TASK REQUIREMENTS -
Apart from the pictures, every line below needs to be reproduced verbatim.

SUPPLIED INFORMATION -
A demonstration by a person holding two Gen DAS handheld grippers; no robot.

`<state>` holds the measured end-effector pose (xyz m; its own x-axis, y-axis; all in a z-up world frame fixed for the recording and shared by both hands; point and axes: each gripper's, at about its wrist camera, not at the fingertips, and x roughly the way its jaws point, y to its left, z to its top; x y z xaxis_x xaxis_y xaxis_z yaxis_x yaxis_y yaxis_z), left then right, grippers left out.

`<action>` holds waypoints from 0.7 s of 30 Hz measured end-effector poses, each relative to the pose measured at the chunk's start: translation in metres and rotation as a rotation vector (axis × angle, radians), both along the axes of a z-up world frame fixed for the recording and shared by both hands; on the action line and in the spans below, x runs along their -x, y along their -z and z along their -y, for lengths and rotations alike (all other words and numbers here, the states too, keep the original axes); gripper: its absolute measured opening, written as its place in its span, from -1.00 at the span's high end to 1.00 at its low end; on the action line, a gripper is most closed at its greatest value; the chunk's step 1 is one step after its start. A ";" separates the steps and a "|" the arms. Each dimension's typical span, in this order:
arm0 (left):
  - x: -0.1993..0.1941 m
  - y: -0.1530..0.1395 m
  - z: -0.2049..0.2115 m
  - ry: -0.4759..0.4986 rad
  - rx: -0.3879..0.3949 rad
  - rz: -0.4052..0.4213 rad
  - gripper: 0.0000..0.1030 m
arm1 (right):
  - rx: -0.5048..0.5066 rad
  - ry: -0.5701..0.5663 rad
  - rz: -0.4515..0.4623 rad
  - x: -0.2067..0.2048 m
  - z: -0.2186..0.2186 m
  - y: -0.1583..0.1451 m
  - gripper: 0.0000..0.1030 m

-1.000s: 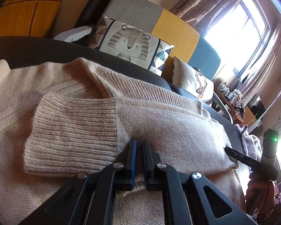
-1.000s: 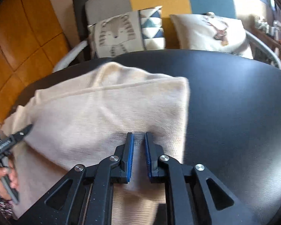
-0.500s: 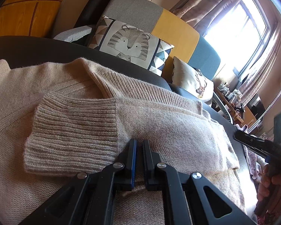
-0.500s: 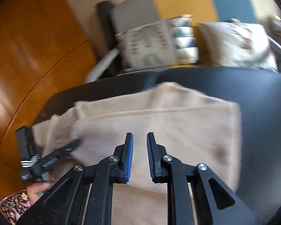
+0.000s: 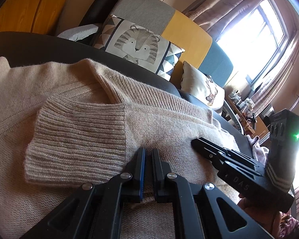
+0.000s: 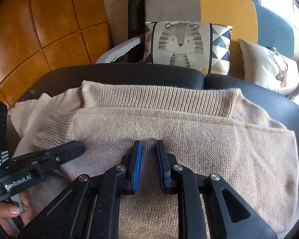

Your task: Fold clothes

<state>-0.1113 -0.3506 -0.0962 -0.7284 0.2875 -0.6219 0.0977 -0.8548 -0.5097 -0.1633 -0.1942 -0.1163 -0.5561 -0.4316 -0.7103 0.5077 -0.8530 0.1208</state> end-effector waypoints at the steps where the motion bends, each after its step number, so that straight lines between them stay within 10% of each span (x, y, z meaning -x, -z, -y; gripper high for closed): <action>1: 0.000 -0.001 0.001 0.000 -0.003 0.006 0.87 | 0.008 0.000 0.003 0.001 -0.001 0.000 0.69; 10: -0.009 -0.012 0.042 -0.105 0.192 0.106 0.73 | 0.000 0.005 -0.009 0.000 0.002 -0.001 0.68; 14: -0.017 0.005 0.080 -0.136 -0.022 0.086 0.92 | 0.004 0.005 0.000 0.001 0.001 -0.001 0.68; 21: -0.020 0.008 0.078 -0.144 -0.054 0.066 0.89 | 0.065 -0.134 0.050 -0.019 0.049 -0.020 0.66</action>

EXERCISE RESPONSE -
A demonstration by a person holding two Gen DAS handheld grippers; no robot.

`<state>` holds the measured end-effector pose (xyz m; its own x-axis, y-axis; all in a z-up world frame fixed for the recording and shared by both hands; point and axes: each gripper's, at about its wrist camera, not at the fingertips, and x roughly the way its jaws point, y to its left, z to its top; x y z xaxis_x xaxis_y xaxis_z yaxis_x yaxis_y yaxis_z), left then right, grippers left out.

`<action>` holds waypoints from 0.7 s of 30 Hz measured end-effector poses, each relative to the pose measured at the chunk's start: translation in metres and rotation as a rotation vector (axis × angle, radians), both along the axes of a z-up world frame fixed for the recording and shared by both hands; on the action line and in the spans below, x runs along their -x, y along their -z and z along their -y, for lengths and rotations alike (all other words and numbers here, the states too, keep the original axes); gripper: its absolute measured opening, written as its place in its span, from -1.00 at the span's high end to 1.00 at its low end; on the action line, a gripper is most closed at its greatest value; the chunk's step 1 is one step after its start. A ";" separates the steps and a "|" the arms. Each dimension's typical span, in this order:
arm0 (left):
  - x: -0.1993..0.1941 m
  - y: -0.1530..0.1395 m
  - z: -0.2049..0.2115 m
  - ry: -0.4759..0.4986 rad
  - rx: -0.3879..0.3949 rad
  - rz: -0.4052..0.4213 rad
  - gripper: 0.0000..0.1030 m
arm1 (right):
  - rx: -0.5048..0.5066 rad
  - ry: -0.5701..0.5663 rad
  - rz: -0.4515..0.4623 rad
  - x: -0.2067..0.2048 m
  - z: -0.2186..0.2186 m
  - y: -0.1583..0.1451 m
  - gripper: 0.0000..0.1030 m

-1.000s: 
-1.000s: 
-0.500s: 
-0.500s: 
+0.000s: 
+0.000s: 

Your task: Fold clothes

<state>-0.1113 -0.3506 -0.0962 -0.7284 0.2875 -0.6219 0.0977 -0.8548 -0.5097 -0.1633 -0.1942 -0.1163 -0.5561 -0.4316 -0.7103 0.5077 -0.8530 0.1208</state> end-effector waypoints at the steps where the motion bends, each after its step number, so that straight lines between them stay within 10% of each span (x, y, z meaning -x, -z, -y; gripper high for closed): <action>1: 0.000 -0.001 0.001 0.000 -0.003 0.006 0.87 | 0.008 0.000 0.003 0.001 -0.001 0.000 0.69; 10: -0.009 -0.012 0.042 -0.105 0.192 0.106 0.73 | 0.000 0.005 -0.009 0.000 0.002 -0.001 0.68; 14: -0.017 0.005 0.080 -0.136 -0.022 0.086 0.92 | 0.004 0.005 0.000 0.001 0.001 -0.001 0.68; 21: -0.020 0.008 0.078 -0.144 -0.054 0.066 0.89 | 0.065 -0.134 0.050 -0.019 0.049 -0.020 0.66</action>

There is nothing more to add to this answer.